━━━━━ Records shown ━━━━━
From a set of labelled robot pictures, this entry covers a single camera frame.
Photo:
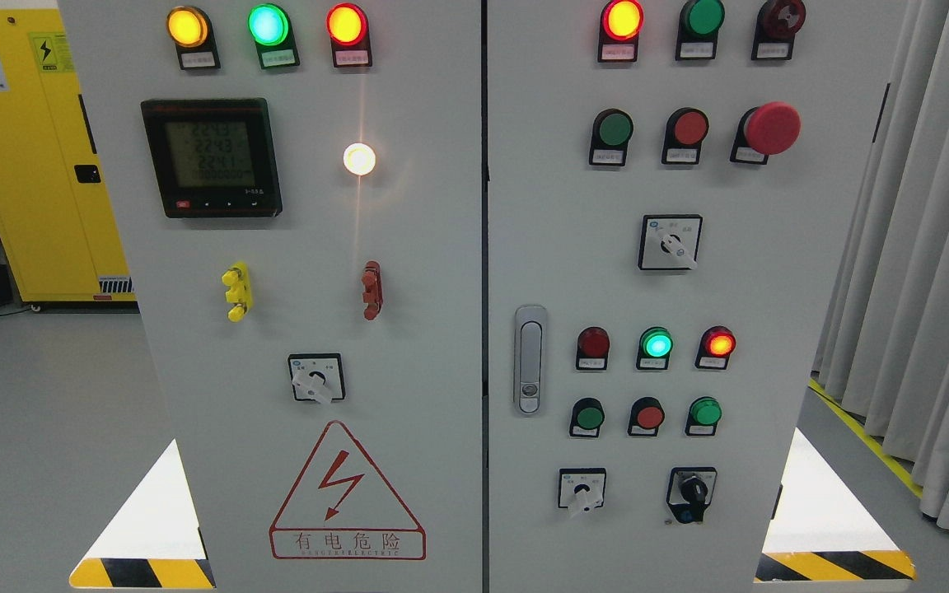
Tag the green start button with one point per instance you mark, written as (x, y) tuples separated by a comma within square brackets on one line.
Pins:
[(586, 419)]

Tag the yellow terminal connector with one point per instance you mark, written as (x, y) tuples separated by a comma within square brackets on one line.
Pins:
[(238, 293)]

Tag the left door rotary selector switch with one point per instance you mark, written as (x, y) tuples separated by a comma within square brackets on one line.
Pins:
[(317, 377)]

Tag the red emergency stop mushroom button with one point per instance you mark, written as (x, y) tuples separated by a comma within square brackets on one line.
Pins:
[(766, 130)]

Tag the lower right red indicator lamp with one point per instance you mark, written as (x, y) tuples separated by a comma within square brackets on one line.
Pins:
[(715, 348)]

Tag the lower red stop button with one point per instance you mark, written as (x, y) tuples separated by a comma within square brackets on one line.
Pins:
[(646, 417)]

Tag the red high voltage warning sticker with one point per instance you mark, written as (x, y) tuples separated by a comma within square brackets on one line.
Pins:
[(341, 506)]

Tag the green indicator lamp top right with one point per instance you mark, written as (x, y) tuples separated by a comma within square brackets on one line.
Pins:
[(698, 26)]

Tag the red indicator lamp top right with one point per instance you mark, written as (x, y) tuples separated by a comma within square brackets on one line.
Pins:
[(619, 28)]

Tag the green indicator lamp top left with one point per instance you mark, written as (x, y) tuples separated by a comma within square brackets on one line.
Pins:
[(271, 30)]

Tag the black key switch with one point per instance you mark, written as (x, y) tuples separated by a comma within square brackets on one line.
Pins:
[(690, 493)]

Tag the dark red buzzer lamp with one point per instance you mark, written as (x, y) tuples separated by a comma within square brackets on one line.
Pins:
[(776, 27)]

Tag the upper green push button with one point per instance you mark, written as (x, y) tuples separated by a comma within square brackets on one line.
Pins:
[(611, 131)]

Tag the grey electrical cabinet right door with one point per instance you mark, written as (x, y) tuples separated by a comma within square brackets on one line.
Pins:
[(565, 235)]

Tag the grey curtain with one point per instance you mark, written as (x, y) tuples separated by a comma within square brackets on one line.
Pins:
[(884, 351)]

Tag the black digital power meter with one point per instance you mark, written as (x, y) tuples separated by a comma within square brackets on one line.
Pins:
[(213, 157)]

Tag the upper right rotary selector switch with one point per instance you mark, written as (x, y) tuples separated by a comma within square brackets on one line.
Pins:
[(669, 242)]

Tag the lower middle green indicator lamp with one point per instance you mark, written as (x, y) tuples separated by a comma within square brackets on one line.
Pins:
[(654, 349)]

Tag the upper red push button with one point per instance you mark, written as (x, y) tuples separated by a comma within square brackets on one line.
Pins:
[(686, 129)]

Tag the lower left rotary selector switch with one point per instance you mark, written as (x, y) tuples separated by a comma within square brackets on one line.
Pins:
[(581, 490)]

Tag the red terminal connector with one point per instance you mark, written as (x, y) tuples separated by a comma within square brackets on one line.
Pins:
[(372, 297)]

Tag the yellow indicator lamp top left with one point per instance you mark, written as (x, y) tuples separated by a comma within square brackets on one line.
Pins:
[(192, 34)]

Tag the lower right green button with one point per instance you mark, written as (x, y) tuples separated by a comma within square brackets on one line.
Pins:
[(704, 415)]

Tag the white lit indicator lamp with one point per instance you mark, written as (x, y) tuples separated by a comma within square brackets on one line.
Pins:
[(359, 159)]

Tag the silver cabinet door handle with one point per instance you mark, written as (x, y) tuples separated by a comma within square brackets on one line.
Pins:
[(528, 343)]

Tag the red indicator lamp top left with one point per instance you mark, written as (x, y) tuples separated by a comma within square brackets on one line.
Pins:
[(349, 36)]

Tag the green indicator lamp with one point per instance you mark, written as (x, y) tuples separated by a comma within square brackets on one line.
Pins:
[(654, 349), (271, 30), (698, 26)]

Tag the lower left red indicator lamp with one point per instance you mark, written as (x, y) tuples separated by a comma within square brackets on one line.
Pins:
[(592, 349)]

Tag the red indicator lamp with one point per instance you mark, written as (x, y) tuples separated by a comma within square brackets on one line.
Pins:
[(592, 349), (715, 348), (349, 36), (619, 28)]

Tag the yellow safety cabinet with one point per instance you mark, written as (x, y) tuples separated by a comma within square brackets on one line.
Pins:
[(56, 224)]
━━━━━
# Exercise prompt
Find all lines holding the word "grey" in the records above and copy them.

# Completed exercise
Tag the grey electrical cabinet right door with one point per instance you mark, written as (x, y) tuples separated by a comma within square brackets on one line.
Tag the grey curtain with one point per instance you mark, written as (x, y) tuples separated by a comma within square brackets on one line.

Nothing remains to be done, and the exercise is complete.